I know how to measure the L2 cache miss of my functions. Is there a way to measure CPU stalls those misses cause (if any) in msec or cpu cycles?
If it can not be measured directly, can i estimate it by other events/ratios such as CPI etc'.
L2 cache misses introduce stalls in the CPU pipeline. The number of stalls is proportional to the number of L2 cache miss events with a factor of penalty. On the Core2 system the penalty is about 130 CPU clockticks (worst case) - check with the optimization manual for a particular microarchitecture. So the rough estimation in (CPU cycles) can be made by multiplying L2 cache miss events by penalty. Please, make sure you are counting events, not samples. You can see the number of events directly in VTune Hotspot results or have number of samples multiplied by SAV (sampling after value) for the events.

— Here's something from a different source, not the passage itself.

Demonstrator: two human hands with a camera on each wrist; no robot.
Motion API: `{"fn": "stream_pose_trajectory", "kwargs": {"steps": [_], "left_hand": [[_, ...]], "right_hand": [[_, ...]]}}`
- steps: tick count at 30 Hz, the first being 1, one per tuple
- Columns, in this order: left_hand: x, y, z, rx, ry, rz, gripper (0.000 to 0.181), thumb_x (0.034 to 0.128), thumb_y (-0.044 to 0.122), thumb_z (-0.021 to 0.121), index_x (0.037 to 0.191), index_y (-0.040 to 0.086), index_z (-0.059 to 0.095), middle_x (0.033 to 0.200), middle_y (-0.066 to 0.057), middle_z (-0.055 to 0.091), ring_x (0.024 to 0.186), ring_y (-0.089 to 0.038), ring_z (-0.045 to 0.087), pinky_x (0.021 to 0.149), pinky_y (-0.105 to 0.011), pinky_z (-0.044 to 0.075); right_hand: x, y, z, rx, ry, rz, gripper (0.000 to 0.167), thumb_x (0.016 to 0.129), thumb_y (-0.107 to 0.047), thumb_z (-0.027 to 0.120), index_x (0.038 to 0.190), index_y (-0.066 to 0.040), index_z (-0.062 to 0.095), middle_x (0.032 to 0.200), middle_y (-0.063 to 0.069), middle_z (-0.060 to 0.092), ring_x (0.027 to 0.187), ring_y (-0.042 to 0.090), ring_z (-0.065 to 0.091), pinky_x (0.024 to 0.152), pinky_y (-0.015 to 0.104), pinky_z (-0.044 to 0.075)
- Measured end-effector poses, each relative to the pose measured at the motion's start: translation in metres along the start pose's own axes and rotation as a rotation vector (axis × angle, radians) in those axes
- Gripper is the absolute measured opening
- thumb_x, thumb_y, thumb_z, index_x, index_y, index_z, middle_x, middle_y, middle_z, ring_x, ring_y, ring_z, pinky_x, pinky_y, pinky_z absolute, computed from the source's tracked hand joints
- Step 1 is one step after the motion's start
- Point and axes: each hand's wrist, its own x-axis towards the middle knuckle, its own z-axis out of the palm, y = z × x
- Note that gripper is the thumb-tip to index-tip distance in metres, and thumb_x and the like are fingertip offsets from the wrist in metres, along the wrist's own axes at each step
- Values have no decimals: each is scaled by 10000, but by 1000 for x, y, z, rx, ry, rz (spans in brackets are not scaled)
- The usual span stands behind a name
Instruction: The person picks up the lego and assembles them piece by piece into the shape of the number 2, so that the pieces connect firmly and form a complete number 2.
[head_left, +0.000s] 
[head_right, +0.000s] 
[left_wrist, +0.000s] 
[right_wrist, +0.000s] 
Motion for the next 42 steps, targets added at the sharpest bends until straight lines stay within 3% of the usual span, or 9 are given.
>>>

Vladimir has pointed out how to estimate the worst case impact.The out-of-order engine might hide some of the latency. An eventthat can give you more insightsis RS_UOPS_DISPATCHED.CYCLES_NONE. It measures the cycles in which no micro-op is dispatched for execution, i.e. the execution units are waiting for work. Obviously, there might be different reasons for this than cache misses, but this event can show you, if you have an issue.
You can also look at the cycle accounting from David Levinthal.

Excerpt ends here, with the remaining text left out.